Once done, write the partition table and reboot the system.

Step Two: Installing the OS

The installation must be done using the graphical installer, because the text installer doesn't allow a custom installation to use LVM.

For the partitioning, select "Custom", and tell it to format sda1 as /boot, and sda3 as an LVM physical partition.

Then use the "LVM" button to create a volume group, and a logical volume within it for the "/" file-system. You can also create swap or other LVM partitions if you like. Note that you'll be able to resize the partitions later, so they don't need to be the desired target space or proportion right now.

The default volume group name should be used, or you will need to substitute "VolGroup00" for your name in the rest of this recipe.

After the partitioning, the rest of the installation can be done as normal.

Step Three: Create sda2

Boot into the installed system and create sda2 using fdisk. It needs to be the space between sda1 and sda3, and it should have a partition type of 83 (Linux) (it does not need to be type 8e, Linux LVM).

Reboot the system to get it to recognize the new partition.

Step Four: Set up encrypted partition

You now need to set up the encrypted partition, using the command:

cryptsetup --key-size 128 --verbose --verify-passphrase --cipher \
      aes-cbc-essiv:sha256 luksFormat /dev/sda2

It will ask you to confirm you want to destroy all data on the partition, and then will ask for a pass-phrase. You will need to remember this pass-phrase for future use of your system.

Step Five: Fix system to properly build initrd

Add the following line to "/etc/sysconfig/mkinitrd" (which may not already exist:

MODULES="aes sha256 dm_crypt cbc"

This tells mkinitrd that you will need these modules. If there is already a "MODULES=" line, you will need to add the above modules to that line.
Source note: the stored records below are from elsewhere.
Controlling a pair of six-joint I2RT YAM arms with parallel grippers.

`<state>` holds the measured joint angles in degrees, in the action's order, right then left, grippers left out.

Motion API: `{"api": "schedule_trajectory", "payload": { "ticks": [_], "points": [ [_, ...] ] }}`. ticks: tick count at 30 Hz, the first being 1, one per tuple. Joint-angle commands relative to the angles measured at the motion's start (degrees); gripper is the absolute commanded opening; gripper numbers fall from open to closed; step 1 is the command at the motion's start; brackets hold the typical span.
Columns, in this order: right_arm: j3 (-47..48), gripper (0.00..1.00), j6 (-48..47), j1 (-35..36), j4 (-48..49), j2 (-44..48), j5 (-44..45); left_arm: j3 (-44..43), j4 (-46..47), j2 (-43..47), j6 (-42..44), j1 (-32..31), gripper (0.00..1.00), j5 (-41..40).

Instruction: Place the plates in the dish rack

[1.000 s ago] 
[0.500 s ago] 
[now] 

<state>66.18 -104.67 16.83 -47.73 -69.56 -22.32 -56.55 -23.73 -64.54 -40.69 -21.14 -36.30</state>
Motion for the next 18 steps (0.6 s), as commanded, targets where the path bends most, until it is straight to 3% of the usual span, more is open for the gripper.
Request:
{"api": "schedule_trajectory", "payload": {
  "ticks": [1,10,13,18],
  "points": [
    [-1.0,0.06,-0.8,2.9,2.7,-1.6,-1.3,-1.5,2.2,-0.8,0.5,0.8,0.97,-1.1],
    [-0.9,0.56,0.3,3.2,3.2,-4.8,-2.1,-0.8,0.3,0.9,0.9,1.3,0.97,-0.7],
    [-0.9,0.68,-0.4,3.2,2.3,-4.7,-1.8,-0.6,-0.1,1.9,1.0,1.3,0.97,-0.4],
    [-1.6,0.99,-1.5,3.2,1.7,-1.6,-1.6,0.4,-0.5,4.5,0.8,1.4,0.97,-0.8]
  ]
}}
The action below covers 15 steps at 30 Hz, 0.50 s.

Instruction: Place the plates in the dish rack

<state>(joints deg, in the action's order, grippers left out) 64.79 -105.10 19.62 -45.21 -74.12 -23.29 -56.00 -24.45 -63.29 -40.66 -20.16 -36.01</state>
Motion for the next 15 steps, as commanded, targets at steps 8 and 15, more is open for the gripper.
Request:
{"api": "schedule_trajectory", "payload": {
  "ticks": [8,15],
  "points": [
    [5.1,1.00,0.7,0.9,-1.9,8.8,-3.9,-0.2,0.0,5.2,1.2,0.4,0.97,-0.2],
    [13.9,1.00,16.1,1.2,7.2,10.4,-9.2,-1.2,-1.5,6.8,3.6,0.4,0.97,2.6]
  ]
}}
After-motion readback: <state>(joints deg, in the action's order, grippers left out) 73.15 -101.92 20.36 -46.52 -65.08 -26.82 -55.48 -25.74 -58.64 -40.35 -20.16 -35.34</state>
The "/sbin/mkinitrd" file needs to be updated as well. I hate to do it, but I just end up modifying the file in-place. Future updates of this package will overwrite it, but at least these changes will cause future kernel updates to properly build an initrd. So, apply this patch (available via FTP) to "/sbin/mkinitrd":

*** mkinitrd.orig	Mon Nov 19 06:19:24 2007
--- mkinitrd	Mon Nov 19 06:20:06 2007
*** 1317,1322 ****
--- 1317,1323 ----
  inst /sbin/insmod "$MNTIMAGE" /bin/insmod
  inst /sbin/rmmod "$MNTIMAGE" /bin/rmmod
+ inst /sbin/cryptsetup "$MNTIMAGE" /bin/cryptsetup
  if [ -e /etc/fstab.sys ]; then
      inst /etc/fstab.sys "$MNTIMAGE"
*** 1540,1545 ****
--- 1541,1549 ----
+ emit "echo Decrypting root device"
+ emit "cryptsetup luksOpen /dev/sda2 lvm"
  if [ -z "$nolvm" -a -n "$vg_list" ]; then
      emit "echo Scanning logical volumes"
      emit "lvm vgscan --ignorelockingfailure"

Step Six: Build new initrd

Move the existing initrd to the same name, but ending in ".old". We will be booting using the old initrd in a bit, so don't get clever and delete it instead of making a new one... For example:

cd /boot
mv initrd- initrd-

Now, run mkinitrd with the path to the initrd and kernel version, for example:

cd /boot
mkinitrd initrd-

Step Seven: Reboot into init=/bin/sh and copy data

Boot the system using the old initrd, and adding "init=/bin/sh" to boot the system into a minimal environment (the root file-system isn't even mounted read/write).

In GRUB, use "e" to edit the boot options.

Use the down arrow to move to the initrd line and type "e" to edit the initrd to append ".old" to the name.

Use the arrow keys to select the kernel line (probably the line above the initrd line) and use "e" to append a <space> and "init=/bin/sh".

Press "b" to boot into this mode. You should get to a root prompt fairly quickly, with no errors.

Step Eight: Copy the LVM to the encrypted partition

Open the encrypted file-system with:

/sbin/cryptsetup luksOpen /dev/sda2 lvm

Enter your pass-phrase. Now you can copy the sda3 to the encrypted sda2:

dd if=/dev/sda3 of=/dev/mapper/lvm

This may take a while, especially on a slow laptop. I recently did a 5GB partition on an slower laptop and it took a good half hour to copy.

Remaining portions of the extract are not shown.